Weather predictions

January is a time of new beginnings, when many people set – and break! – their new year resolutions. The month is named after the god Janus, who had two faces, signifying that January looks back over the past year as well as looking forward to the new year.

Despite the blustery weather, the first week of January has been mild, but this does not bode well for the spring. According to several old proverbs, “March in January, January in March” or, worse still, “If January’s calends be summerly gay, ‘twill be winterly weather till the calends of May.” Another proverb suggests that “January commits the fault and May bears the blame”, but this is thought to refer to human behaviour as much as to the weather. But “if the grass looks green in January”, as it undoubtedly does this year, “it will grow the worse all the year”.
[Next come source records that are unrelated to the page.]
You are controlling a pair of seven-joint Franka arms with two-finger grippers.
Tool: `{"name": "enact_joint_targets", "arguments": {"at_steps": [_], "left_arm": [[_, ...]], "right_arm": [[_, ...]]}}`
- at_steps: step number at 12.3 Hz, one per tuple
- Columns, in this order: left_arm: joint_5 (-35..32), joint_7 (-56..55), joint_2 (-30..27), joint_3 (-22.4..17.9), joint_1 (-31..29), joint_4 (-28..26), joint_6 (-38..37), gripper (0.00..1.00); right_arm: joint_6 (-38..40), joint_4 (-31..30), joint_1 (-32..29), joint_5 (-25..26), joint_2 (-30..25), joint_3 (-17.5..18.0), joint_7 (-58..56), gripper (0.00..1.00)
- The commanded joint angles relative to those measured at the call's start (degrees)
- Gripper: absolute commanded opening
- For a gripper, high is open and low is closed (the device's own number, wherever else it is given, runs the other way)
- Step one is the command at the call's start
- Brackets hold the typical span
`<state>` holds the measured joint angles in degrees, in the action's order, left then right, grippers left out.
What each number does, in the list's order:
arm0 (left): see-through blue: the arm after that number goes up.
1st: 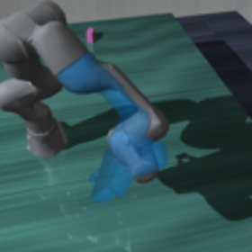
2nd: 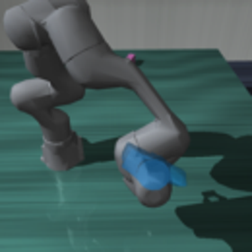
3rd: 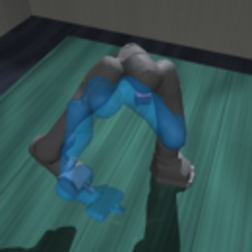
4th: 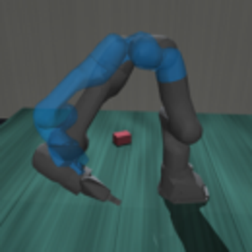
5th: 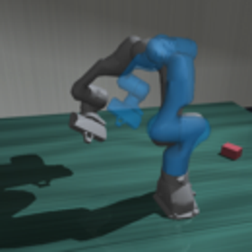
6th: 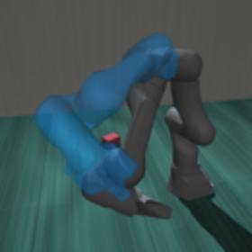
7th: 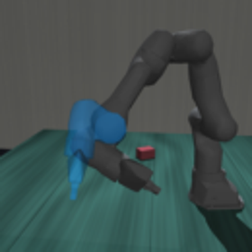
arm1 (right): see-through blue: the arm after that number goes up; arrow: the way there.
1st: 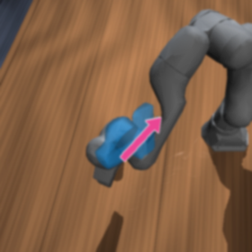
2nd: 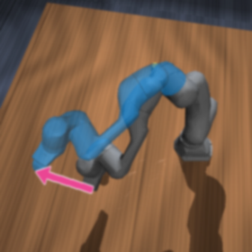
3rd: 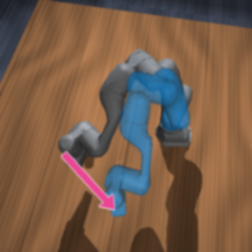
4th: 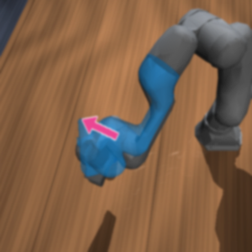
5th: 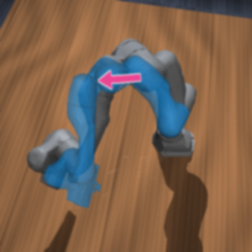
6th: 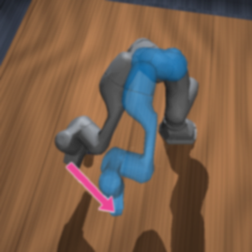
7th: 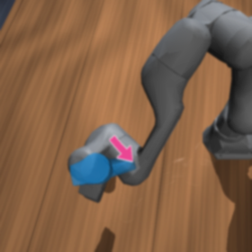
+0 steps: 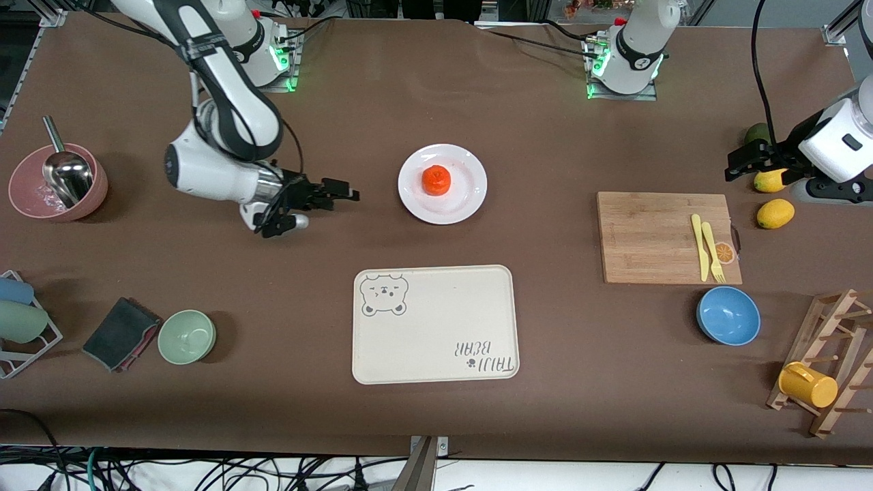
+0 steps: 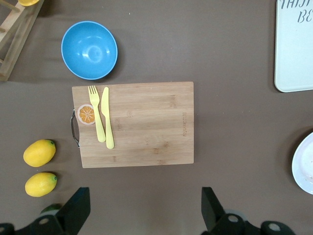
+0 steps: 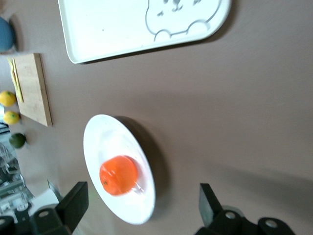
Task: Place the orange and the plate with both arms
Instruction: 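Reach the right gripper toward the rim of the white plate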
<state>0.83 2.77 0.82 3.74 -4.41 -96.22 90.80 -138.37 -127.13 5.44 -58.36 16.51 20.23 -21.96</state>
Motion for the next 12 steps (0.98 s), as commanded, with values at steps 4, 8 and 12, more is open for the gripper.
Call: {"name": "enact_joint_targets", "arguments": {"at_steps": [4,8,12], "left_arm": [[1.1,1.5,0.7,-0.5,0.7,1.7,1.1,1.0],[1.1,1.2,0.7,-4.8,5.8,1.8,1.1,1.0],[1.0,1.6,0.7,-5.1,5.4,1.8,1.0,1.0]], "right_arm": [[-16.9,-2.8,-0.6,-13.9,5.7,11.7,-2.5,1.0],[-19.6,-2.5,-0.7,-26.0,10.2,12.7,-18.3,1.0],[-19.6,-2.5,-0.3,-35.6,10.6,13.3,-27.3,1.0]]}}
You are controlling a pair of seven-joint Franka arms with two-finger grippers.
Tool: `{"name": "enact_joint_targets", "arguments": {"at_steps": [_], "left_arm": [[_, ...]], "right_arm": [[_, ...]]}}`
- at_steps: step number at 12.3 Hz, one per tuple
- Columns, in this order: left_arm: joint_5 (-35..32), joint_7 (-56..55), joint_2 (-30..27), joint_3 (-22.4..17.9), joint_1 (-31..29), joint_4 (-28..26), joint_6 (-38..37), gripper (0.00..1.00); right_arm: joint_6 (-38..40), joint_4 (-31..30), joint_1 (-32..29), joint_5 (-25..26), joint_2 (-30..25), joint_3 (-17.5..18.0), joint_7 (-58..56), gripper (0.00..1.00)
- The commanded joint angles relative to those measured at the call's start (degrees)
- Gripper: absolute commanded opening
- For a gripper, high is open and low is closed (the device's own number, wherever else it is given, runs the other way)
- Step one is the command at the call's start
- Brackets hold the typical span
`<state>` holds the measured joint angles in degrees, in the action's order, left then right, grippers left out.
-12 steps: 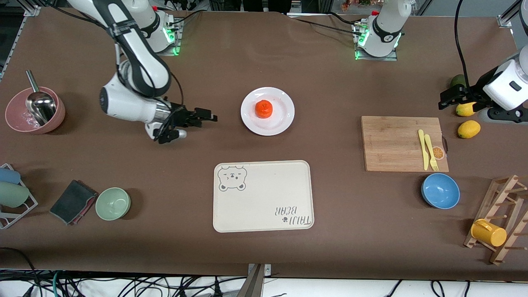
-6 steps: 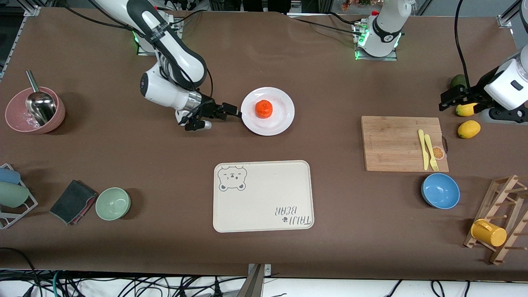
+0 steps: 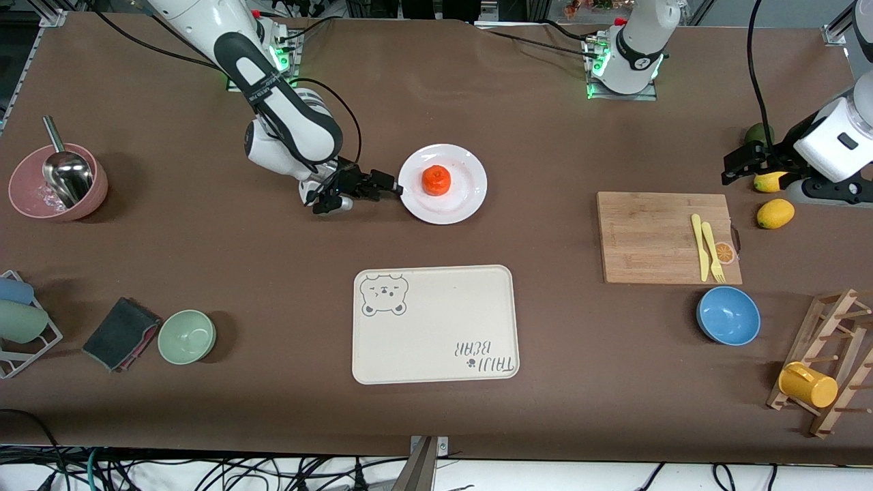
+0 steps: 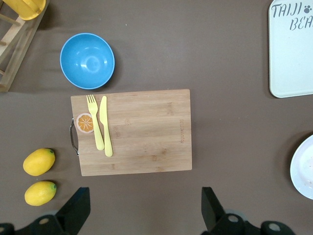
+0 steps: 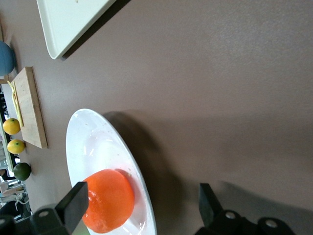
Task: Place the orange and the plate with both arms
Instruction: 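Reach the right gripper toward the rim of the white plate, then close the right gripper on the plate rim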
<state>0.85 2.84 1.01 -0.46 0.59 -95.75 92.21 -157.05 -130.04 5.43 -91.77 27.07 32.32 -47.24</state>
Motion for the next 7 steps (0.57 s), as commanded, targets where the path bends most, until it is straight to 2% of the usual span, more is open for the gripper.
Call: {"name": "enact_joint_targets", "arguments": {"at_steps": [1,3,7], "left_arm": [[1.2,1.6,0.5,-0.9,-0.5,1.4,-0.4,1.0],[1.3,1.6,0.4,-0.7,-0.7,1.4,-0.4,1.0],[1.3,1.6,0.6,-0.6,-0.6,1.2,-0.3,1.0]], "right_arm": [[-1.0,0.4,0.1,-2.7,-0.1,1.4,-2.0,1.0],[-2.4,0.5,1.3,-5.2,-0.1,2.1,-2.8,0.99],[-2.6,0.6,2.7,-12.8,0.7,2.2,-11.0,0.72]]}}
It is interesting to consider the accuracy of these old sayings. Some are undoubtedly true, especially those that make short-term predictions. For example, the Met Office website explains the saying “Red sky at night, shepherd’s delight, red sky in the morning, shepherd’s warning”. Dust and small particles, trapped in the atmosphere by high pressure, scatter blue light leaving only red light to tint the sky. If this happens at sunset it shows that the high pressure is moving in from the west, but in the morning a red sky shows that the high pressure weather system has already moved east and the good weather has past.

A longer-term prediction is the saying “Oak before ash, we’ll have a splash, ash before oak, we’ll have a soak”. The Woodland Trust looked at the accuracy of this and found that the breaking of buds on the trees depends on spring temperatures, but records collected over 250 years suggest there is no correlation between these temperature and summer rainfall.

Another longer-term prediction is the suggestion that the weather on St Swithun’s Day (15 July) predicts the weather for the following forty days. This prediction might have some justification since around the middle of July the jet stream takes one of two paths. If it moves south it pulls in cold air from the Arctic bringing cloud and rain, while if it moves north it pulls in sub-tropical air that brings warm and sunny weather. However, while a general trend may be indicated, the Met Office reports that there hasn’t been forty days of rain since records began!